Su mirada se desvió hacia el imponente palacio real en medio de la capital. Otro profundo suspiro escapó por las fosas nasales de Miguel mientras sus hombros se relajaban.
«Primero, los Grimsbanne y el poder de Maléfica. Una vez estas personas tengan éxito en acabar con aquellos que mencioné, ¿quién será el siguiente? La Tierra Principal definitivamente abrirá sus fuertes, no para entrada, sino para dejar salir a los prisioneros de esta tierra para conquistar cada tierra que pisen. Puedes negarlo u ocultarlo todo lo que quieras, pero lo que está podrido eventualmente olerá».
Miguel cerró los ojos, su respiración se detuvo cuando las palabras de Dexter cruzaron su mente una vez más. Era consciente de la razón principal por la que no podía determinar sus sentimientos en este momento. Lo que Dexter había dicho tan insensiblemente no era más que la verdad. Enfrentarse a la verdad siempre es más difícil de lo que uno espera.
—¿De qué tienes tanto miedo, Miguel? —Miguel reabrió los ojos, fijando su mirada en el imponente palacio real en la distancia. Esa pregunta eran en realidad las palabras de despedida de Dexter; ¿de qué temía Miguel tanto de la verdad?
—Si tan solo supiera… —susurró Miguel, apretando los dientes que hicieron que su mandíbula se tensara—. No tendría esos sentimientos encontrados.
Otro suspiro escapó de sus labios, sacudiendo la cabeza en un intento de despejar la creciente tensión en su sien. Este asunto sería más fácil si tuviera a alguien a quien culpar; sería más fácil si la reina y sus fuerzas llevaran intenciones irrazonables. Pero, ay, esta situación solo muestra cuán malvada era esta tierra y su gente.
—¿Qué harías tú… si estuvieras en mi situación? —murmuró mientras miraba el palacio real. Era una pregunta que quería hacer a la Reina si lograba reunirse con ella. Miguel no esperaba una respuesta, por eso se sobresaltó cuando alguien respondió su pregunta.
—Haría lo que creía correcto. —Sus ojos se abrieron y la tensión en sus hombros regresó. Cuando miró hacia atrás, sus ojos instantáneamente se posaron en la mujer a dos metros detrás de él.
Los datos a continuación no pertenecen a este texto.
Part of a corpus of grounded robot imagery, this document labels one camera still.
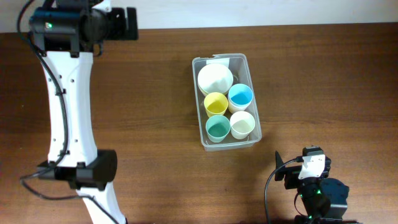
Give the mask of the cream cup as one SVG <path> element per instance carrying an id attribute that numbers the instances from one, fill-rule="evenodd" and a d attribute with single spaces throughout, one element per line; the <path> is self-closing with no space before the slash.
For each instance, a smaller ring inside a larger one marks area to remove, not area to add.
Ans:
<path id="1" fill-rule="evenodd" d="M 254 116 L 246 111 L 238 111 L 230 117 L 231 134 L 235 139 L 244 139 L 254 130 Z"/>

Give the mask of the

Giselle bajó lentamente la capucha sobre su cabeza hacia sus hombros. Sus ojos todavía estaban cerrados, pero la forma en que levantó la barbilla para mirar en su dirección no la hacía sentir inferior con su falta de visión.
—¿Qué haces aquí? —La expresión de Miguel se tornó agria—. ¿Te dijo mi padre que me siguieras?
—Créeme o no, este es mi lugar. Es el lugar donde paso mi siesta, mi Señor. —El tono de Giselle era tan calmado y frío como el lago tranquilo en el norte—. No te seguí. En todo caso, asumo que necesitas mi ayuda. Por lo tanto, estás aquí.
—Tonterías… —Miguel despreció—. Nunca te buscaría ni siquiera en mi estado más desesperado.
—Entonces, ¿por qué estás aquí, mi Señor? No me digas, ¿acaso viniste aquí por casualidad? ¿Tú, el hombre que siempre actúa con una intención clara en mente? —Giselle no se inmutó, recalcando cada palabra con certeza como si supiera desde el principio que Miguel algún día la buscaría—. Estás aquí porque sabías que yo estaría aquí, Señor Miguel. Pasé muchos años cuidando de ti. Por lo tanto, no hay necesidad de negarlo.
Su expresión sencilla lentamente se volvió severa. —Ahora que te das cuenta de que la Reina es imparable, ¿estás aquí para suplicarme que te retires, mi Señor?